The aim of the new measures is to make packaging used in the EU safer and more sustainable, requiring all packaging to be recyclable, minimising the presence of harmful substances, reducing unnecessary packaging, boosting the uptake of recycled content and improving collection and recycling.

The agreement sets packaging reduction targets (5% by 2030, 10% by 2035 and 15% by 2040) and requires EU countries to reduce, in particular, the amount of plastic packaging waste. According to the deal, certain single use plastic packaging formats, such as packaging for unprocessed fresh fruit and vegetables, packaging for foods and beverages filled and consumed in cafés and restaurants, individual portions (for e.g. condiments, sauces, creamer, sugar), accommodation miniature packaging for toiletry products and shrink-wrap for suitcases in airports, would be banned from 1 January 2030.

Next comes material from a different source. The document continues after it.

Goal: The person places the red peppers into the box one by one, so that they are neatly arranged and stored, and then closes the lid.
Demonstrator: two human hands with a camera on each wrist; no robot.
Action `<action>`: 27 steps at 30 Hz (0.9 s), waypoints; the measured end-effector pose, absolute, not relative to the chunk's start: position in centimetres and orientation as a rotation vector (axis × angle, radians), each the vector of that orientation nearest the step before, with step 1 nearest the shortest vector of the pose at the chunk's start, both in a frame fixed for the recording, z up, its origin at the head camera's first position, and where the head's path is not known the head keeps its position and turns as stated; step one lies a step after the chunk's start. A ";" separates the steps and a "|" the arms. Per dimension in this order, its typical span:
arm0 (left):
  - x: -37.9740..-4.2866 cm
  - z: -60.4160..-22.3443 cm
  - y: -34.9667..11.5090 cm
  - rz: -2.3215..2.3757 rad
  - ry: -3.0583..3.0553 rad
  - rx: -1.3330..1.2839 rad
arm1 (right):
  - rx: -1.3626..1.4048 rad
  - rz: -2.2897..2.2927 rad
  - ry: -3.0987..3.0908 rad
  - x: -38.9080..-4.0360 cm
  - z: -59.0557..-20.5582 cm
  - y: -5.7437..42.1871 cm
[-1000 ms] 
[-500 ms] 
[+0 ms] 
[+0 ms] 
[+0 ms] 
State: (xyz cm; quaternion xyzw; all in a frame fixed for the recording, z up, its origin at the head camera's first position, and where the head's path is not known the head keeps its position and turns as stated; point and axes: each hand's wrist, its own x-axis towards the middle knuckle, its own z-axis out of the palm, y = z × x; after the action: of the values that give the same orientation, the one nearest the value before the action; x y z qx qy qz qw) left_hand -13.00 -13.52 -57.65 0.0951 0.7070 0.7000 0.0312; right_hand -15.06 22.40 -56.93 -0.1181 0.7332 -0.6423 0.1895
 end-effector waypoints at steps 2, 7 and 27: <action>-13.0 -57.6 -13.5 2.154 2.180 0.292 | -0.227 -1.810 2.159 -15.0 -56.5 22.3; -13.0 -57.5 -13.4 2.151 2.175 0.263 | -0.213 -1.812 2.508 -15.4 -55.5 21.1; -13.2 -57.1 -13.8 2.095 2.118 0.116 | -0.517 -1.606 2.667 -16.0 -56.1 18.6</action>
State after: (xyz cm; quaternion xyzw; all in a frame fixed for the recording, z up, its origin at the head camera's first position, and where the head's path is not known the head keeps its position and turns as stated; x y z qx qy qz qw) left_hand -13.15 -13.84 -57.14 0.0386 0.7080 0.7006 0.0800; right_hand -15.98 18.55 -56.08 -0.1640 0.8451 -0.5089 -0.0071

There will be a ban on very lightweight plastic carrier bags (below 15 microns), unless required for hygiene reasons or provided as primary packaging for loose food to help prevent food wastage. To prevent adverse health effects, MEPs secured introduction of a ban on use of so-called “forever chemicals” (per- and polyfluorinated alkyl substances or PFASs) in food contact packaging. Negotiators agreed to set a specific target for reusable packaging for alcoholic and non-alcoholic beverages (except e.g. milk, wine, aromatised wine, spirits) by 2030 (at least 10%). Member states are able to grant a five-year derogation from these requirements under certain conditions.

Final distributors of beverages and take-away food in the food service sector would be obliged to offer consumers the option of bringing their own container. They would also be required to endeavour to offer 10% of products in a reusable packaging format by 2030. In addition, the MEPs say member states should be required to incentivise restaurants, canteens, bars, cafés and catering services to serve tap water, (where available, for free or for a low service fee) in a reusable or refillable format.

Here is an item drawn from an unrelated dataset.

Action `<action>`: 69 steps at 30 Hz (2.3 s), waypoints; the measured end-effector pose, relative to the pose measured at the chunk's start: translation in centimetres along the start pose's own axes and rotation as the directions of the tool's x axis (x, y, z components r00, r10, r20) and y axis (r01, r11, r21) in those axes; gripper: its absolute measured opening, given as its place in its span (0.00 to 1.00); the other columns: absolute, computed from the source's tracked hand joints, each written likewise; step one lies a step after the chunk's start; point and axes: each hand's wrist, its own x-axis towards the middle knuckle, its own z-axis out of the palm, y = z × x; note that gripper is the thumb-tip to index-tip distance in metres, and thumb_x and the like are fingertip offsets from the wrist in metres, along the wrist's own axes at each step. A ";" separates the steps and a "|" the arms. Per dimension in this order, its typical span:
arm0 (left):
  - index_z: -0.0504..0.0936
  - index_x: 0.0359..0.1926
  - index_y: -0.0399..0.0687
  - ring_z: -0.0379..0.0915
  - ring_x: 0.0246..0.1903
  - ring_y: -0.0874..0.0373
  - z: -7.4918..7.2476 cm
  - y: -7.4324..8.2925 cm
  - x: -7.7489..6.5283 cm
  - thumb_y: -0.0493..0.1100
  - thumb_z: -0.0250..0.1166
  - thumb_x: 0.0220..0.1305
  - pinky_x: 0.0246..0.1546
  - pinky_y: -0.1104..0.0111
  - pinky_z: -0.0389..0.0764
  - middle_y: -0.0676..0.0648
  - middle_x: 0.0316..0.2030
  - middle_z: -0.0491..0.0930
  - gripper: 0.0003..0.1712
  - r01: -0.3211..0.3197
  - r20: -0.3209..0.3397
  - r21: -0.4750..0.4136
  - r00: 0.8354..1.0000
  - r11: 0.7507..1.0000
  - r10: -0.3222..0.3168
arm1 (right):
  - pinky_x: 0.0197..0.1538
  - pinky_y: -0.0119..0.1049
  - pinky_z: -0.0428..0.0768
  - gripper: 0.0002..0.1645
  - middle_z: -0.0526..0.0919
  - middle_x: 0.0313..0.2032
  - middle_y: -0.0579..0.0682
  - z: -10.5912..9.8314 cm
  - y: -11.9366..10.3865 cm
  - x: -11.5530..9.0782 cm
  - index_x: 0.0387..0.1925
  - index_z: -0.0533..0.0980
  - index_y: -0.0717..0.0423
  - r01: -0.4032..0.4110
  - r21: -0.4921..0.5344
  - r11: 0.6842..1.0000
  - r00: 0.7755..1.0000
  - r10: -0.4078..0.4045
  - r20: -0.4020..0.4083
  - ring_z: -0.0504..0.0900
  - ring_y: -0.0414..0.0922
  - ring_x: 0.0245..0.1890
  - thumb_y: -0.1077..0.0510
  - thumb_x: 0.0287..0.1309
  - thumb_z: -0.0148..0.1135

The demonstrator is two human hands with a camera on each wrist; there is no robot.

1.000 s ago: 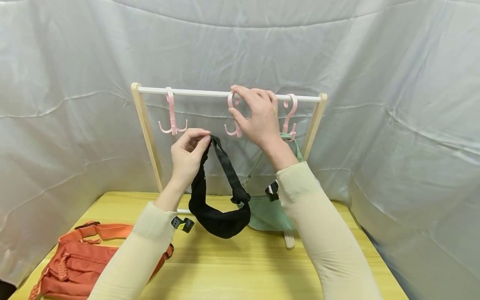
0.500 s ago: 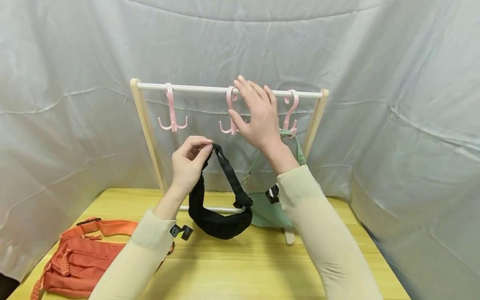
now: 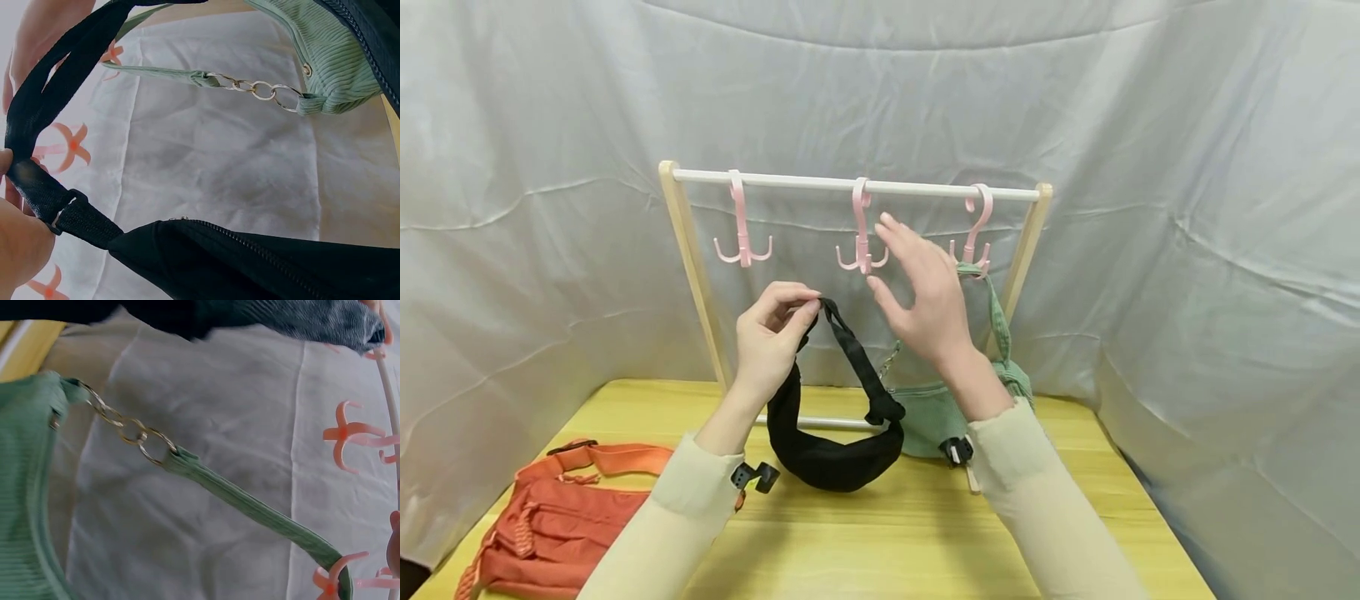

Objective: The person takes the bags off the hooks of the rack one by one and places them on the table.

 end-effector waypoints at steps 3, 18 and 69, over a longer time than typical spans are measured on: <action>0.85 0.44 0.24 0.82 0.43 0.60 -0.2 0.1 -0.1 0.22 0.66 0.64 0.48 0.69 0.85 0.43 0.44 0.81 0.08 -0.001 -0.002 0.012 1.000 1.000 0.001 | 0.73 0.51 0.69 0.33 0.77 0.68 0.59 0.0 -0.8 -1.2 0.67 0.74 0.64 -0.016 0.029 0.999 1.000 0.017 -0.020 0.76 0.57 0.68 0.61 0.60 0.68; 0.85 0.43 0.26 0.82 0.43 0.55 -0.7 0.5 -0.4 0.23 0.68 0.64 0.47 0.69 0.85 0.38 0.43 0.80 0.07 -0.010 -0.001 0.029 1.000 1.000 0.010 | 0.71 0.42 0.71 0.29 0.78 0.66 0.62 -0.5 -3.9 -8.5 0.67 0.75 0.66 -0.053 0.087 0.995 0.998 0.050 0.029 0.78 0.59 0.64 0.54 0.71 0.63; 0.88 0.42 0.33 0.80 0.42 0.60 -3.6 -1.4 -2.8 0.26 0.69 0.65 0.41 0.76 0.81 0.36 0.43 0.82 0.06 0.023 0.023 0.160 0.999 0.987 -0.027 | 0.46 0.24 0.82 0.49 0.87 0.53 0.53 -0.1 -4.1 -19.1 0.68 0.76 0.54 -0.246 0.159 0.956 0.917 0.176 0.359 0.87 0.46 0.48 0.65 0.41 0.85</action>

All packaging should be recyclable, fulfilling strict criteria to be defined through secondary legislation. Certain exemptions are foreseen for lightweight wood, cork, textile, rubber, ceramic, porcelain or wax.

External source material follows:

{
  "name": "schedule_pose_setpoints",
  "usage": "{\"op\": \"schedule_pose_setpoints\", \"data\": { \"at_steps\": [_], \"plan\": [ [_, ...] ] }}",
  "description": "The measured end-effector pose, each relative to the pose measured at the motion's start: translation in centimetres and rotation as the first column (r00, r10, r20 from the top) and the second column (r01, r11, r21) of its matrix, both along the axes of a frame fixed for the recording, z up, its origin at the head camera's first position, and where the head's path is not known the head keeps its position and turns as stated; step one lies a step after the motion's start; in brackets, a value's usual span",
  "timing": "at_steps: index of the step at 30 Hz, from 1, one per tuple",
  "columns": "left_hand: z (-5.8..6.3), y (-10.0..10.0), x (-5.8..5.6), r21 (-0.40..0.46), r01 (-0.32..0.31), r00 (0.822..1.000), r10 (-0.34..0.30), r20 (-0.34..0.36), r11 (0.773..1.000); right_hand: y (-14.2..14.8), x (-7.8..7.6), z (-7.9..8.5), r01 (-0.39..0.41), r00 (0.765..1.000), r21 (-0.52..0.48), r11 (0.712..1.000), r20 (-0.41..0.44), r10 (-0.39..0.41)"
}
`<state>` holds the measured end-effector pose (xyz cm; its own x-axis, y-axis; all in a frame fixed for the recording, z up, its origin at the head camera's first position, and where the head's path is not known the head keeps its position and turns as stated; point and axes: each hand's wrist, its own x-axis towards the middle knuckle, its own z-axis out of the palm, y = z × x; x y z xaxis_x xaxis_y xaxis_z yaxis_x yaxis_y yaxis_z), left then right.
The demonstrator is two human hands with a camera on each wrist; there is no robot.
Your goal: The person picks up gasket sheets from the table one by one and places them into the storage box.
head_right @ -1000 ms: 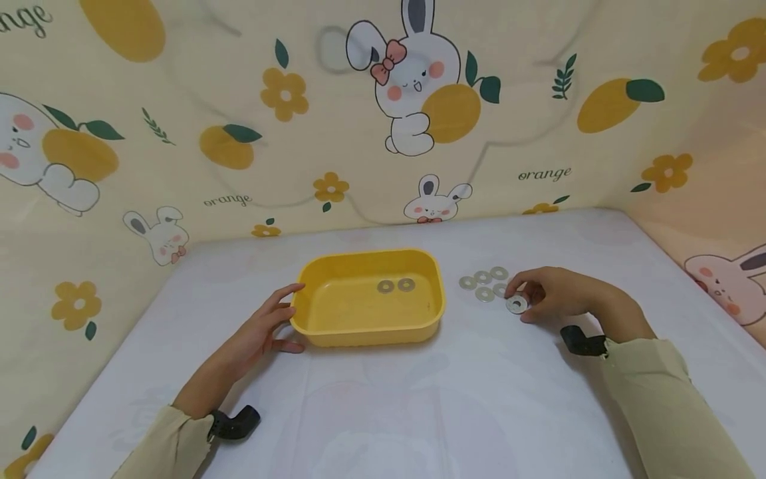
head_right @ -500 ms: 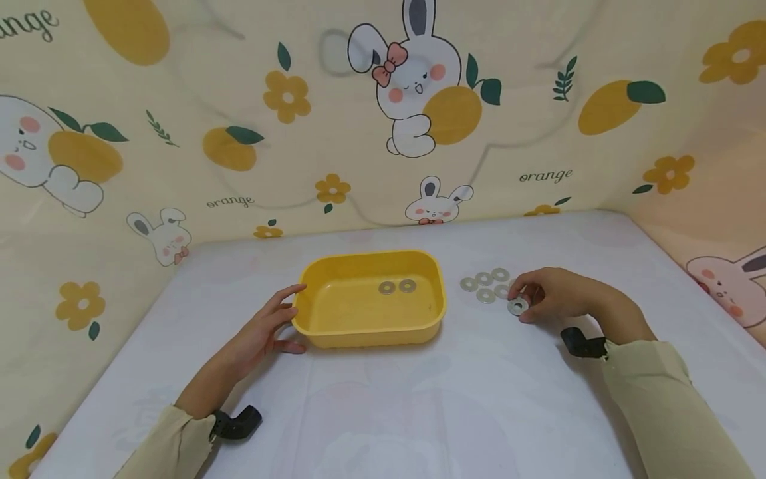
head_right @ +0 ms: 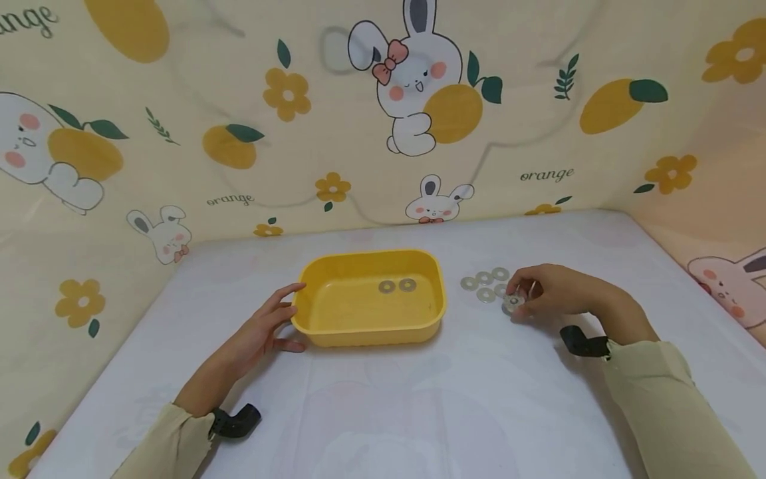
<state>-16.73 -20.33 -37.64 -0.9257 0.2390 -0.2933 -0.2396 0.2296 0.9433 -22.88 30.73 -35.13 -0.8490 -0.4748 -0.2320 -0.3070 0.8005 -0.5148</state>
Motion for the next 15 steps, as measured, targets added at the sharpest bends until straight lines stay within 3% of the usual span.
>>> {"op": "schedule_pose_setpoints", "data": {
  "at_steps": [11,15],
  "plan": [
    [0.0,-0.1,-0.1,0.004,0.002,1.000,-0.002,0.000,1.000,-1.3,0.3,1.0,0.094,0.993,-0.064,0.993,-0.064,-0.098],
    [0.1,0.0,-0.1,-0.005,0.003,1.000,-0.003,0.004,1.000,-1.3,0.3,0.9,0.088,0.992,-0.077,0.993,-0.088,-0.095]
  ]
}}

Other agreed measures include minimum recycled content targets for any plastic part of packaging; minimum recycling targets by weight of packaging waste generated and increased recyclability requirements; 90% of single use plastic and metal beverage containers (up to three litres) to be collected separately by 2029 (deposit-return systems). Parliament and Council need to formally approve the agreement before it can enter into force.